There is also a biological challenge with understanding another’s point of view. When we hear something different than what we believe is “true” – it can feel destabilizing and threaten how we see the world. That causes an emotional and chemical reaction in us where we close ourselves off from even entertaining that different perspective. That’s a human animal reaction. We all have that brain hardware. It can happen to any of us.
The trap is if we think there’s only one reality, we react in the face of a new reality being presented to us. If we expecting the world to only have one truth, our truth, then we close up and defend ourselves, our point of view, our reality.
So, we need to feel relaxed to be able to open to another perspective. That’s why starting with understanding the other person is so disarming. As Stephen Covey said in his classic 7 Habits of Highly Effective People:
“Seek First to Understand, Then to Be Understood”
This applies not just to someone who has a different point of view, it also applies to people who appear to change right before our eyes.
“They are not the person who I thought they were.”

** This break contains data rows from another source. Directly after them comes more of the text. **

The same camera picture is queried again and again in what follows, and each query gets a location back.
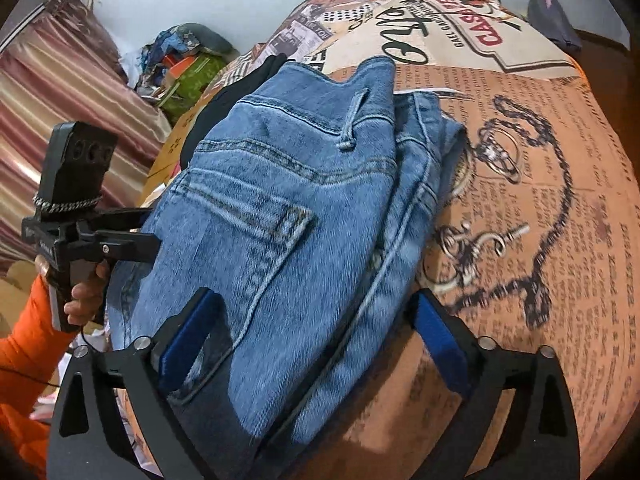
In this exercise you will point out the wooden bed frame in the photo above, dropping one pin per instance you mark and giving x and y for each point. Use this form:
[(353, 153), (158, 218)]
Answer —
[(600, 55)]

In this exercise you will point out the striped curtain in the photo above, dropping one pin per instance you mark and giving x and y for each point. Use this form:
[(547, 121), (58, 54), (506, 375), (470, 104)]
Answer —
[(75, 85)]

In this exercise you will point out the cardboard box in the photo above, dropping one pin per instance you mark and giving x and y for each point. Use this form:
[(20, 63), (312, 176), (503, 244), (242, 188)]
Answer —
[(165, 160)]

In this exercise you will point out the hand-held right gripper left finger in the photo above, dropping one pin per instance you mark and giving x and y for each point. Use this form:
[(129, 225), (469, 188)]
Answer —
[(187, 340)]

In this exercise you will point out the grey blue cloth bundle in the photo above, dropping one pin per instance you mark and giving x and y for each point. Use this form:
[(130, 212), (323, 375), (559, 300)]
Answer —
[(200, 40)]

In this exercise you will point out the printed blanket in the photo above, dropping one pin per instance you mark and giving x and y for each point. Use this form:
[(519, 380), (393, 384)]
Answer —
[(550, 210)]

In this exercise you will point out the black folded garment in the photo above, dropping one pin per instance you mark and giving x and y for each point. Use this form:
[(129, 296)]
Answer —
[(220, 110)]

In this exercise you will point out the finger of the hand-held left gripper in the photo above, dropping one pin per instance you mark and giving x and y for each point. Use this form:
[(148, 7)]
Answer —
[(125, 217), (125, 247)]

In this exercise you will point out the dark grey bag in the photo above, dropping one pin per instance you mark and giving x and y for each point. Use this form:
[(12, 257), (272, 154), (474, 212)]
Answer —
[(550, 15)]

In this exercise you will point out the person's left forearm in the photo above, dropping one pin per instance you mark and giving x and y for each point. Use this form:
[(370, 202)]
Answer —
[(25, 360)]

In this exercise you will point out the person's left hand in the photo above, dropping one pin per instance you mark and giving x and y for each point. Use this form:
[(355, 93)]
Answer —
[(82, 300)]

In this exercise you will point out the blue denim pants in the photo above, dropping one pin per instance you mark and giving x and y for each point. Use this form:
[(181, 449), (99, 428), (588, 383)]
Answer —
[(300, 185)]

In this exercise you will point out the orange box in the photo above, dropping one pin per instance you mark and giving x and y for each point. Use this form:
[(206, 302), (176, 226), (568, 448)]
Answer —
[(182, 67)]

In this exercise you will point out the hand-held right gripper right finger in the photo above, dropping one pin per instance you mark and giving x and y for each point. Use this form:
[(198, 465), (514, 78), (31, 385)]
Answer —
[(440, 345)]

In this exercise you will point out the green bag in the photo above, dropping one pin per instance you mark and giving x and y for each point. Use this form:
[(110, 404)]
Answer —
[(195, 85)]

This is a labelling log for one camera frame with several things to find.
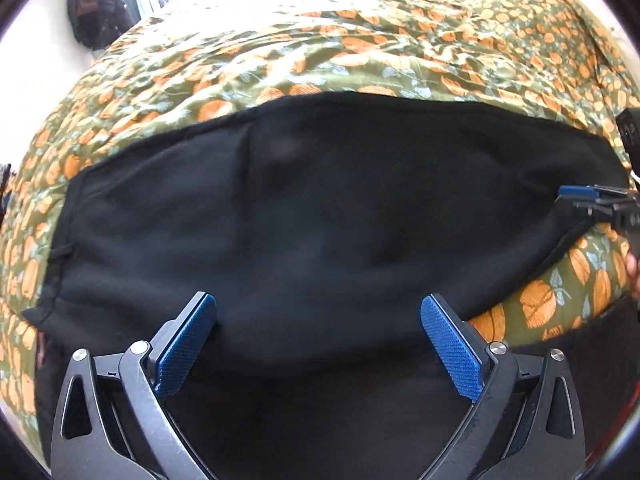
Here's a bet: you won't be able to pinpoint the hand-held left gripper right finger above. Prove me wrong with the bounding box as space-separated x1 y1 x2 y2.
420 294 588 480

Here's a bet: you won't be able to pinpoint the green orange printed blanket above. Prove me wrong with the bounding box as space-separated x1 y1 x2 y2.
0 0 640 441

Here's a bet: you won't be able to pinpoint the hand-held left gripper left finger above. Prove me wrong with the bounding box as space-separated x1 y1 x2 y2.
50 290 221 480

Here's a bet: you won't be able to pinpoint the person's right hand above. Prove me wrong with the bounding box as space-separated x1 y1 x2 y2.
625 254 640 302

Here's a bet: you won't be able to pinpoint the black pants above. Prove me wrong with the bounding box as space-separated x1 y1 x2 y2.
22 94 633 480

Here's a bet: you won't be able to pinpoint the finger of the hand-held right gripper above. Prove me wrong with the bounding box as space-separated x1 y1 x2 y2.
573 201 623 228
558 185 632 201

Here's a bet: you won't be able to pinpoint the dark hanging clothes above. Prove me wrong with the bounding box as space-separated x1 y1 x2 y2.
67 0 133 52

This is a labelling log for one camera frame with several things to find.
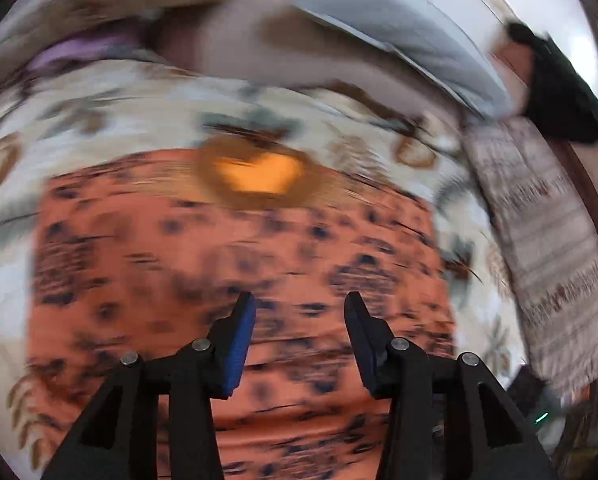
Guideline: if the orange floral garment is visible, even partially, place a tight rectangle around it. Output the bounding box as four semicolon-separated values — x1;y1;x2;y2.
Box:
29;135;457;480

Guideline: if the purple cloth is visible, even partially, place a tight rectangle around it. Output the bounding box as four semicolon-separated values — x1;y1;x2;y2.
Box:
29;30;137;75

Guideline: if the pinkish beige blanket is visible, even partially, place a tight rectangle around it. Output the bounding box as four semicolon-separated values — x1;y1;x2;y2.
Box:
151;0;484;116

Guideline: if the cream leaf print bedspread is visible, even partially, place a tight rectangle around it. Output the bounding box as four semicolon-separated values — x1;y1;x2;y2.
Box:
0;55;530;480

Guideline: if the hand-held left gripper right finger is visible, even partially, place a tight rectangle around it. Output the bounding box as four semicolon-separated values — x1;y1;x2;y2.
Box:
344;291;560;480

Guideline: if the beige brown patterned pillow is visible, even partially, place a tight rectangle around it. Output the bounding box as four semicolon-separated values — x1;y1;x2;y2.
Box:
0;0;280;66

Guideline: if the beige striped knit blanket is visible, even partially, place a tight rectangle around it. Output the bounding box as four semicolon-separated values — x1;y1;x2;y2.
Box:
461;117;598;403

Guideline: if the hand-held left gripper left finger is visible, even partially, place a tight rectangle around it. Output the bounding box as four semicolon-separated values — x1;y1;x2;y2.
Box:
41;291;258;480

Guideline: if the black cloth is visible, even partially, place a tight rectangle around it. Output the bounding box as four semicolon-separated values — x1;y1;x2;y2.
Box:
506;22;598;145

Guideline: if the grey cloth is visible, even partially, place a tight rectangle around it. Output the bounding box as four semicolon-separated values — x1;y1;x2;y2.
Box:
291;0;517;122

This is something I hear a lot as a mediator
You know when you think you know someone, and then they do something that seems out of character for them? Then perhaps they do it again. And perhaps again.
At a certain point, you decide “I thought I knew them – but I don’t.”
Yet, people are like perspectives – we have different parts of us. We are a collection of multiple perspectives inside of us too.
We have the part that is fun and playful and relaxed. We have the part that comes out when we are stressed and not our best selves. That’s the part that I’ve seen a lot in conflict.
I am also familiar with Internal Family Systems – a way of looking at an internal cast of characters within us – many parts, multiple perspectives. We carry around an internal family of differing perspectives, personalities, wishes and characteristics.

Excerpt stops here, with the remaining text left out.